The first step was the usual use of a template designed for
the series.
The second step was a lot easier because of my previous
forays onto Dreamstime. I chose a planetary background by Forplayday that had a myriad of
stars, because it seemed reminiscent of the word ‘host’ in the novel’s title.
It needed to be resized, and then the layer had to be shifted so that it lay
under the words for the title and byline.
After that, I used the second in a series of characterimages by Yekophotostudio that I’d found on Dreamstime. I tried out how it
looked both under the planet layer, and above it, and decided to over lay it.
After that, I isolated the guy and girl elements from the original background,
and positioned them at the base of the cover in the foreground.
That was the easy part.
The next step was to get them to blend together to form a
more cohesive image. At this point, I decided the flesh tones and natural
colouring weren’t quite what I was looking for, although they looked okay. All manipulation was done in GIMP.
The first thing I did was darken the character image to -29,
using the ‘Color Saturation’ tool under the Colors drop-down menu. I then
decreased the Hue Saturation to -49 in the ‘Hue Saturation’ tool under the
‘Colors’ drop-down menu, and then highlighted the planetary layer, and
then I played with the ‘Brightness-Contrast’ tool (also found under the
‘Colors’ drop-down tab, and adjusted the entire image, bringing the brightness
up to +2, and increasing the contrast to +58.
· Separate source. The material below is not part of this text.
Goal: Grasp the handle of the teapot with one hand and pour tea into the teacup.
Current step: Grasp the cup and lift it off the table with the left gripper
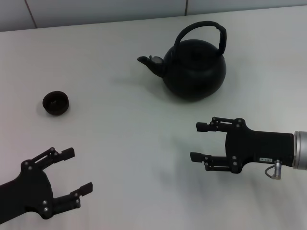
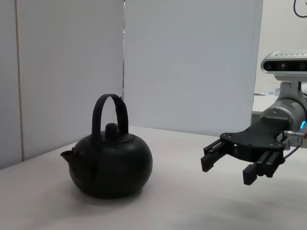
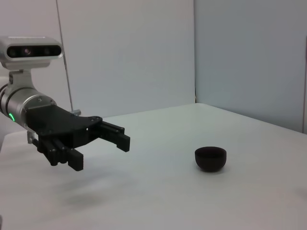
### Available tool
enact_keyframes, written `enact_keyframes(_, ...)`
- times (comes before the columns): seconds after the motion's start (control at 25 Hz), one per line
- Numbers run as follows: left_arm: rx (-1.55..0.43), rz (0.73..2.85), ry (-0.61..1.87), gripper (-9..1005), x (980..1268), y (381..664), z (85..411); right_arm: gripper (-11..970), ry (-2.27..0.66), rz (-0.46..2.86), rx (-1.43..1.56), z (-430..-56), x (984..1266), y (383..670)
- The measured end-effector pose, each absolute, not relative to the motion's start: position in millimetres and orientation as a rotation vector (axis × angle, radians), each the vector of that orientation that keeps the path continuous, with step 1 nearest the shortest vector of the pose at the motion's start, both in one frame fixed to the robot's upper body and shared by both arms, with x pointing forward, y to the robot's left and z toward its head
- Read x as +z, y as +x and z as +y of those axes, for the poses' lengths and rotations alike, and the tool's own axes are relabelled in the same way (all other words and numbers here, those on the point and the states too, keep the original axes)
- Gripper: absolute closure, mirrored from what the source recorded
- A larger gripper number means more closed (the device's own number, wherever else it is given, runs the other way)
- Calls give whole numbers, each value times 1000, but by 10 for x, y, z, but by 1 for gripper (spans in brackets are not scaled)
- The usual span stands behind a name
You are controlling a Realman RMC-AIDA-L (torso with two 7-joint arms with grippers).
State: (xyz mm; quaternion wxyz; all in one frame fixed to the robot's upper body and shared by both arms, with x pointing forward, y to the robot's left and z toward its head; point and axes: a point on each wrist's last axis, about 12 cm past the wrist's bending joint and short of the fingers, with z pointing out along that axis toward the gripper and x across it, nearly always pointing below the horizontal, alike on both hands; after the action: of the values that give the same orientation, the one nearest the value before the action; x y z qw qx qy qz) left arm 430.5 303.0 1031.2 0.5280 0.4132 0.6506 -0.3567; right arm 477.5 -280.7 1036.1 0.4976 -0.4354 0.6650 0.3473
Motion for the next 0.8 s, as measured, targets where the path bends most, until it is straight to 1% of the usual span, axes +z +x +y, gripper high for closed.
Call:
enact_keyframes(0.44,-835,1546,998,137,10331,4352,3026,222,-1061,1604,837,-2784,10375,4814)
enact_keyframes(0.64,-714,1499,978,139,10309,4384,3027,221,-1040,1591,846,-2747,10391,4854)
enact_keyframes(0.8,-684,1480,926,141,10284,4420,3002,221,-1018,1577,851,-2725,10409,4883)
I still wasn’t happy with the effect, so I used the ‘Color
Balance’ tool to adjust the background, increasing the hue saturation by +38,
reducing the lightness by -33 and increasing the saturation by +15. After that,
I decided I wanted more yellow in the background, so I used the ‘Color Balance’
tool to reduce the yellow-blue balance by -49.
After that, I wasn’t sure if I was happy with the
background, or not, so I returned to the step I’d saved as Dev10—and this
taught me the important of saving the image at each step, because it’s much
easier to go back to a saved step and rework it, than to try to undo everything
to get the image looking like it did, at that step. It’s
also useful to put the abbreviated changes into the saved .jpg file title, so
you remember what you did, when you go back to it.
After returning to Dev10, I
used the Color Balance tool to increase the yellow-blue balance by +60, and
then reduced the cyan-red to -18, and finally tweaked the yellow-blue colour
balance line another -49 on the planetary layer. The last step was to use the
Brightness-Contrast tool to reduce the brightness by -49, so that the words
became more visible.
This was the image, I finally decided on.
Of course, I then discovered I’d missed something while
isolating the character image. The errored image is on the left, the corrected
image on the right. I count it as a lesson in vigilance.